Nemesis: Alcibiades and the Fall of Ancient Athens by David Stuttard
Harvard University Press: April 2018
Hardcover, 400 pages
From the inside book flap:
Alcibiades was one of the most dazzling figures of the Golden Age of Athens. A ward of Pericles and a friend of Socrates, he was spectacularly rich, bewitchingly handsome and charismatic, a skilled general, and a ruthless politician. He was also a serial traitor, infamous for his dizzying changes of loyalty in the Peloponnesian War. Nemesis tells the story of this extraordinary life and the turbulent world that Alcibiades set out to conquer.
Introduction (page 7):
[T]his book is written not for the specialist but for general readership with an interest in the many areas of human experience with which Alcibiades’ biography intersects: politics and society, religion and philosophy, ambition and betrayal, and the drama of a life lived to the fullest by a subject who often seems to have been making up the rules as he went along. There can be no denying the drama of Alcibiades’ life, either in general or in specifically Greek terms. Its arc is that of the quintessential tragic hero who, from a position of great power, engineers his own destruction thanks to bad choices or flawed character.
[Note: it’s possible that the antepenultimate word should be “and.”]
Definition from the Merriam-Webster dictionary phone app:
Nemesis: the Greek goddess of retributive justice. Usually follows hubris, or exaggerated pride or self-confidence.

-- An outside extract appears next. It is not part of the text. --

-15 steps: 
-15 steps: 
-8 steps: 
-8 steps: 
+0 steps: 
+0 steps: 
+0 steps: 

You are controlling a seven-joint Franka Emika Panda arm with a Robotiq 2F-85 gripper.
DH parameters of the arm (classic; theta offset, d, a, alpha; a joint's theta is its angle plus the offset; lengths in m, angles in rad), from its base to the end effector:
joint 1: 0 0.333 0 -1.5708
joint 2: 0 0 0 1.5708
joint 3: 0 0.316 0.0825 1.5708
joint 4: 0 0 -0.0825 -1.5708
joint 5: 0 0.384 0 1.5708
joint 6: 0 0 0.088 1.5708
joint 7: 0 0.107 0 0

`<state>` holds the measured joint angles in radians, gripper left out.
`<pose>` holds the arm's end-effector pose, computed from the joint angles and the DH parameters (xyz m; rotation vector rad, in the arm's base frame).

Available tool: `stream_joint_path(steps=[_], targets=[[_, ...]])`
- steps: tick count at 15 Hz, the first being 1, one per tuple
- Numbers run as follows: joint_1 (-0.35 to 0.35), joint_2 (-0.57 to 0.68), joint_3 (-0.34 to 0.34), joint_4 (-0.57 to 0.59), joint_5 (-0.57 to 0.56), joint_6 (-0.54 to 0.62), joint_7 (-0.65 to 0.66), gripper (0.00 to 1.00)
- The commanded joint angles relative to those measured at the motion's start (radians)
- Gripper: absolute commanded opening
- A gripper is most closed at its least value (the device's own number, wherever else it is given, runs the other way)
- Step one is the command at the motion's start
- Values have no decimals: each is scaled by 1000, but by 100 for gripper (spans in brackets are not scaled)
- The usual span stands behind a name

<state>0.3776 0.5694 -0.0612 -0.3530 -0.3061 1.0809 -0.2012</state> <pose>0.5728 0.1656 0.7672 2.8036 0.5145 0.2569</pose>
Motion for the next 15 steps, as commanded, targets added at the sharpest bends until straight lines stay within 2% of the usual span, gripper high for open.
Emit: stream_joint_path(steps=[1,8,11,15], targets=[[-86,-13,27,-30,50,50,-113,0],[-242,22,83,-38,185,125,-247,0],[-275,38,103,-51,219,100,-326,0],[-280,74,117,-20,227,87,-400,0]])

When I first read Thucydides’ History of the Peloponnesian War I have to admit that I found the last third of the book a challenge to follow. One thing clear in this section was the character Alcibiades (~452 – 404 BC), a charismatic chameleon constantly changing allegiances, especially when it was necessary to save his neck. He went from being an Athenian general to a Spartan policy-maker hanging out with Persian rulers, then welcomed back in Athenian leadership roles. He was from the infamous Alcmaeonid family on his mother’s side, notorious for polluting sacred grounds in killing suppliants and saddled with rumors of collusion with the Persians during their invasion of Greece. In youth, Alcibiades was renown for looks and athletic skill. He mingled with the finest minds of his day, such as Protagoras, Anaxagoras, Damon, Pheidias, and was a student/follower of Socrates. His father died when he was young and he became the ward of Pericles, Athens’ most important political figure of that time. Anecdotes present Alcibiades as headstrong, outrageous, and privileged. He was also a master at public relations and “spin,” presenting himself in a way to keep people talking about him and staying in the public eye.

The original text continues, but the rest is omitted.